What needs to be done
Starting from the line in which "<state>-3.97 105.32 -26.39" appears, output every line down to the last line of the data below, exactly and without anything more.

Data below

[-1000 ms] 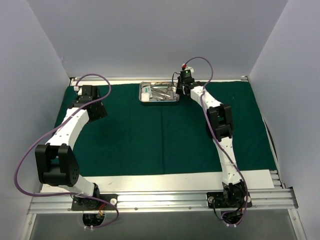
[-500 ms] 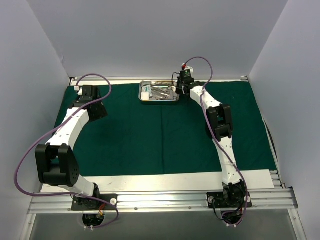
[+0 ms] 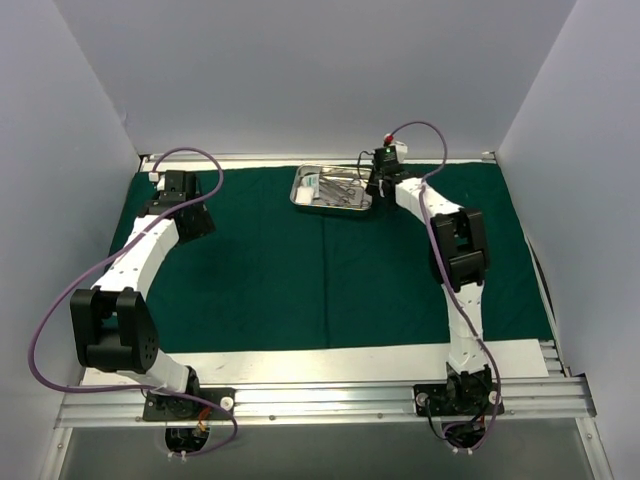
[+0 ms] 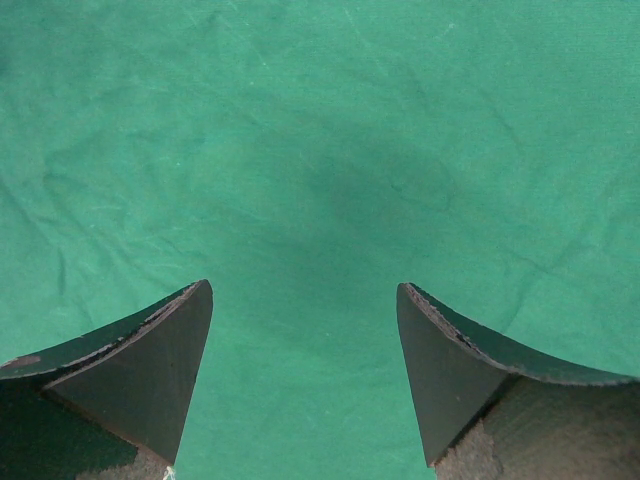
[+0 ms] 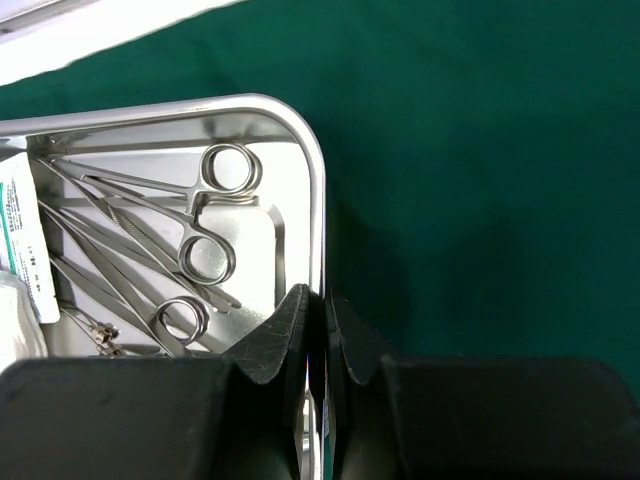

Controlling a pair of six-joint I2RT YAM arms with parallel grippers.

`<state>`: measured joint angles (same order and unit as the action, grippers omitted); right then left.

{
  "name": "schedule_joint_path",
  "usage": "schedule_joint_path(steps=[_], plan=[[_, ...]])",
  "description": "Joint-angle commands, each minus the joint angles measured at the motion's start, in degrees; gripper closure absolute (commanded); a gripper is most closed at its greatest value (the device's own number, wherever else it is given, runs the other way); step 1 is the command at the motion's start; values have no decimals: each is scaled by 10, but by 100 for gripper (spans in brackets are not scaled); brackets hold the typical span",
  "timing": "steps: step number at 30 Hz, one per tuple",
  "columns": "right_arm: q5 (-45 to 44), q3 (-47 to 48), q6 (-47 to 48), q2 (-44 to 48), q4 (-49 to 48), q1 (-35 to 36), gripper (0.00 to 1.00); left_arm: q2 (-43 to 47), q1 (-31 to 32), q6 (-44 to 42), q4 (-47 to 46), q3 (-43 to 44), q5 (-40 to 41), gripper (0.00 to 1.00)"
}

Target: Open and lay out the surgical kit

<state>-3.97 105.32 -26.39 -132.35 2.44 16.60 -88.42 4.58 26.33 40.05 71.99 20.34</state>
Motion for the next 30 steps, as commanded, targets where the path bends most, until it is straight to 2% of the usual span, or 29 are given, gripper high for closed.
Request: schedule_joint_path(steps=[1,11,18,23,30], plan=[[-46,-65,-36,89,-67,-31,100,2,3,-5,-15,7,4,16],[-115,-307,-107,223,-138,-96,100,1,3,-2,-16,6,9,16],[-198,-453,-220,351,-158,-134,100,0,3,1,-16,8,8,16],[-267,-507,-320,394,-126,-141,100,2,3,6,-16,5,5,16],[-291,-561,-436,417,-78,-137,100,4,3,8,-17,3,6,16]])
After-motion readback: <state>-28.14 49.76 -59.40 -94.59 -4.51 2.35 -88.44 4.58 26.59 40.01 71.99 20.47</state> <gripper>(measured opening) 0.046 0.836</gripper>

Solved problem
<state>-3.97 105.32 -26.39 -132.35 2.44 16.60 -88.42 4.58 26.33 40.05 71.99 20.34</state>
Motion for the next 30 steps, as commanded, targets where the path bends most, until it is straight to 2% of the usual span, or 29 are given, gripper high for closed.
Request: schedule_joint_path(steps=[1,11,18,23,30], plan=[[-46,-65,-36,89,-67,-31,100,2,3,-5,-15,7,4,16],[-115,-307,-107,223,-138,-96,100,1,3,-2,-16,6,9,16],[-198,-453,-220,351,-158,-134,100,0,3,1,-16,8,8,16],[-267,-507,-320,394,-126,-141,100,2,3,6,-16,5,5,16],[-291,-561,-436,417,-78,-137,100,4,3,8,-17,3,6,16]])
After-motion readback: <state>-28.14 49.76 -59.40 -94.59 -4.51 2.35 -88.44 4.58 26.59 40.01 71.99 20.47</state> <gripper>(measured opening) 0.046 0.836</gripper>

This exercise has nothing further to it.